Declawing a cat is not comparable to a manicure. Imagine having the first bone of each of your fingers completely removed and you might start to get the idea.
Couple this with the facts that those are the very bones in its toes that a cat walks on and uses in daily life to stretch, and grip.
Without its claws, a cat can’t scent mark, relieve itches, or climb. No wonder a cat finds life after declawing confusing and painful. It’s a cruel and debilitating operation.
Avoid declawing a cat at all costs unless for a valid medical reason such as cancer and then only affected claws and bones should be removed.
If you adopt a cat without claws you are likely to notice it shake its paws in various situations.

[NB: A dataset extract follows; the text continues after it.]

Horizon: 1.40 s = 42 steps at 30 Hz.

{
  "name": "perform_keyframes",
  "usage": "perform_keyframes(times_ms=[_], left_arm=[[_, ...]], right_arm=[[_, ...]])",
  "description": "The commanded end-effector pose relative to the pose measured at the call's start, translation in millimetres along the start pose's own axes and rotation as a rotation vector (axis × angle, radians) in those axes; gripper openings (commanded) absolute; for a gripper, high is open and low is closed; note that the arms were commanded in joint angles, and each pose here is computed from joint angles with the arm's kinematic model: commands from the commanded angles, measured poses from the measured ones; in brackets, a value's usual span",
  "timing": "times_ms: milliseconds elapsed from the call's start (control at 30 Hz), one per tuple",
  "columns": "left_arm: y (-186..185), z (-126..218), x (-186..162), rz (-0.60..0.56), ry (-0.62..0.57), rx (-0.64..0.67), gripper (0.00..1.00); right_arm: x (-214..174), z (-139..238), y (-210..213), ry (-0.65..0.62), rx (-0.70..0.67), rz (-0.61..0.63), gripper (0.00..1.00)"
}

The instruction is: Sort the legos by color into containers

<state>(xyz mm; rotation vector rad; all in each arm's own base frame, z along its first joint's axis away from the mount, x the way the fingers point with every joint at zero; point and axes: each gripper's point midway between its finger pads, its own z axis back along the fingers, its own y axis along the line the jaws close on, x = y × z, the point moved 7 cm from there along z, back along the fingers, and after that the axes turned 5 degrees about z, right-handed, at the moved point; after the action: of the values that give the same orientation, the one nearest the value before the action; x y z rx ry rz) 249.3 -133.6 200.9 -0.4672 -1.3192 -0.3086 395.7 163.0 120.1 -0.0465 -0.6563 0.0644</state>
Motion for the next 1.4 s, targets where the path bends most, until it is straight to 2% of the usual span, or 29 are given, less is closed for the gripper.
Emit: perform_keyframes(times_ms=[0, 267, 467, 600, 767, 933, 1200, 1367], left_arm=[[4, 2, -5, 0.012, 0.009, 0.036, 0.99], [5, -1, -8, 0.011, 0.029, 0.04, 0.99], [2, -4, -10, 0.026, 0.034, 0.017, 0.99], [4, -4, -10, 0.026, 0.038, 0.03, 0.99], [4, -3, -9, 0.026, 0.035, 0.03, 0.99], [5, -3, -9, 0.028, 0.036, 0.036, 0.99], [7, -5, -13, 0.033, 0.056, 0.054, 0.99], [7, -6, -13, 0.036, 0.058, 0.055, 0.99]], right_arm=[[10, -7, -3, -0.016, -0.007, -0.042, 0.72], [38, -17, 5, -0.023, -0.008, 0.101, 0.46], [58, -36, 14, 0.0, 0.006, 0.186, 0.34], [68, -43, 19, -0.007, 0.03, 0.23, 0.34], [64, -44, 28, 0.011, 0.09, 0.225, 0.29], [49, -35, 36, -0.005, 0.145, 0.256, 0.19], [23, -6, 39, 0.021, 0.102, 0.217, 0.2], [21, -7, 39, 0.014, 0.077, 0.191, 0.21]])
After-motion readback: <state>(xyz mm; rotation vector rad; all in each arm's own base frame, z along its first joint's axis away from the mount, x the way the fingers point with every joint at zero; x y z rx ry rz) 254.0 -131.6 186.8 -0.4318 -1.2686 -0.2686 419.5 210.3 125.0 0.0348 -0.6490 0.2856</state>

Behavior issues that cats often develop post declawing such as eliminating outside of the litter box and biting are often the reasons you’ll find cats who have had their claws removed in shelters.
Using a litter box is painful for declawed cats. Walking can be agony for the rest of their lives because they have to relearn walking without the first joint of every toe.
Every paw shake could well signify pain in a declawed cat’s paws and it is tragic to witness this.
So please avoid declawing a cat and spread the word far and wide to ensure everyone becomes completely aware that should never be considered as an option.
Why do cats shake their paws? Conclusion
Front paws or back paws, most of the time, there is no cause for concern if your cat shakes theirs. They are probably just wet and it’s shaking them dry.
Always examine your cat’s paws if it is shaking them incessantly – you may discover an injury or something you cat needs help removing.
If you’re at all concerned by shaking paws or any other trembling, always take your cat to the vet for a check-up.